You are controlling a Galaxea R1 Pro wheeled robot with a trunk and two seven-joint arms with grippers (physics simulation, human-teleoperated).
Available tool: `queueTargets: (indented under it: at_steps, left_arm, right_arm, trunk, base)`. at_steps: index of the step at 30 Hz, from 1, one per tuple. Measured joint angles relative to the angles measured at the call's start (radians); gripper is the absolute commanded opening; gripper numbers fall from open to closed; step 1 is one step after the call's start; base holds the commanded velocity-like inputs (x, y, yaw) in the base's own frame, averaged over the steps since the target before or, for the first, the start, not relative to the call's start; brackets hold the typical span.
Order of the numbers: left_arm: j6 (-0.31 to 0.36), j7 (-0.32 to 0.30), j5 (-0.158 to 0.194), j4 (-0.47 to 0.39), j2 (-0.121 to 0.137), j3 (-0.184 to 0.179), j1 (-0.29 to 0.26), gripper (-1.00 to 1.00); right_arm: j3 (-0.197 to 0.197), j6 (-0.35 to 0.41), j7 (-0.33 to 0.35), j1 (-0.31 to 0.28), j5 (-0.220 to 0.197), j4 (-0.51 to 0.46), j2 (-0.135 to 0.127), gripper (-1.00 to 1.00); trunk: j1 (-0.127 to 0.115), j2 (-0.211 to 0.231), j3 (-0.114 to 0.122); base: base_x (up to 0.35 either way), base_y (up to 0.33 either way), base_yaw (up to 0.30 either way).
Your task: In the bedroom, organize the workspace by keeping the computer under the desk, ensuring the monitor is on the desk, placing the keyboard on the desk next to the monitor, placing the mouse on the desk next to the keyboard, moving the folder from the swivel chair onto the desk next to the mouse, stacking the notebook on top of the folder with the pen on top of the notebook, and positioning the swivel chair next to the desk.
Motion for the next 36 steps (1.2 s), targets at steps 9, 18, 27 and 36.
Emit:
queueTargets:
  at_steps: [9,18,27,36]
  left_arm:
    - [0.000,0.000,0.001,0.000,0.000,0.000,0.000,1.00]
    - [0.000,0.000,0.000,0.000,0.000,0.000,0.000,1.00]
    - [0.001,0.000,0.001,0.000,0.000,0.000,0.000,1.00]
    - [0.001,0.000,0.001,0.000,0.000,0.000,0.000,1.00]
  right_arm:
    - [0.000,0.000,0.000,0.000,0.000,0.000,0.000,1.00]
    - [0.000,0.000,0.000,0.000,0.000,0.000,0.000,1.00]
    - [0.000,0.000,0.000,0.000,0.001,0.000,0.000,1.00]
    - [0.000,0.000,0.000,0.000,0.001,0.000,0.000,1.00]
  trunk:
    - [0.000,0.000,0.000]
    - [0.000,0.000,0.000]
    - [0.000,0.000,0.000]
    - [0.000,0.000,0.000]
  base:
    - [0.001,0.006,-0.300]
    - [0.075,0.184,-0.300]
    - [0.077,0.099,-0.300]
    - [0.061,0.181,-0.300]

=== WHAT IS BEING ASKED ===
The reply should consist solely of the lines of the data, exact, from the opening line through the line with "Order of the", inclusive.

=== YOUR SOLUTION ===
You are controlling a Galaxea R1 Pro wheeled robot with a trunk and two seven-joint arms with grippers (physics simulation, human-teleoperated).
Available tool: `queueTargets: (indented under it: at_steps, left_arm, right_arm, trunk, base)`. at_steps: index of the step at 30 Hz, from 1, one per tuple. Measured joint angles relative to the angles measured at the call's start (radians); gripper is the absolute commanded opening; gripper numbers fall from open to closed; step 1 is one step after the call's start; base holds the commanded velocity-like inputs (x, y, yaw) in the base's own frame, averaged over the steps since the target before or, for the first, the start, not relative to the call's start; brackets hold the typical span.
Order of the numbers: left_arm: j6 (-0.31 to 0.36), j7 (-0.32 to 0.30), j5 (-0.158 to 0.194), j4 (-0.47 to 0.39), j2 (-0.121 to 0.137), j3 (-0.184 to 0.179), j1 (-0.29 to 0.26), gripper (-1.00 to 1.00); right_arm: j3 (-0.197 to 0.197), j6 (-0.35 to 0.41), j7 (-0.33 to 0.35), j1 (-0.31 to 0.28), j5 (-0.220 to 0.197), j4 (-0.51 to 0.46), j2 (-0.135 to 0.127), gripper (-1.00 to 1.00); trunk: j1 (-0.127 to 0.115), j2 (-0.211 to 0.231), j3 (-0.114 to 0.122); base: base_x (up to 0.35 either way), base_y (up to 0.33 either way), base_yaw (up to 0.30 either way).

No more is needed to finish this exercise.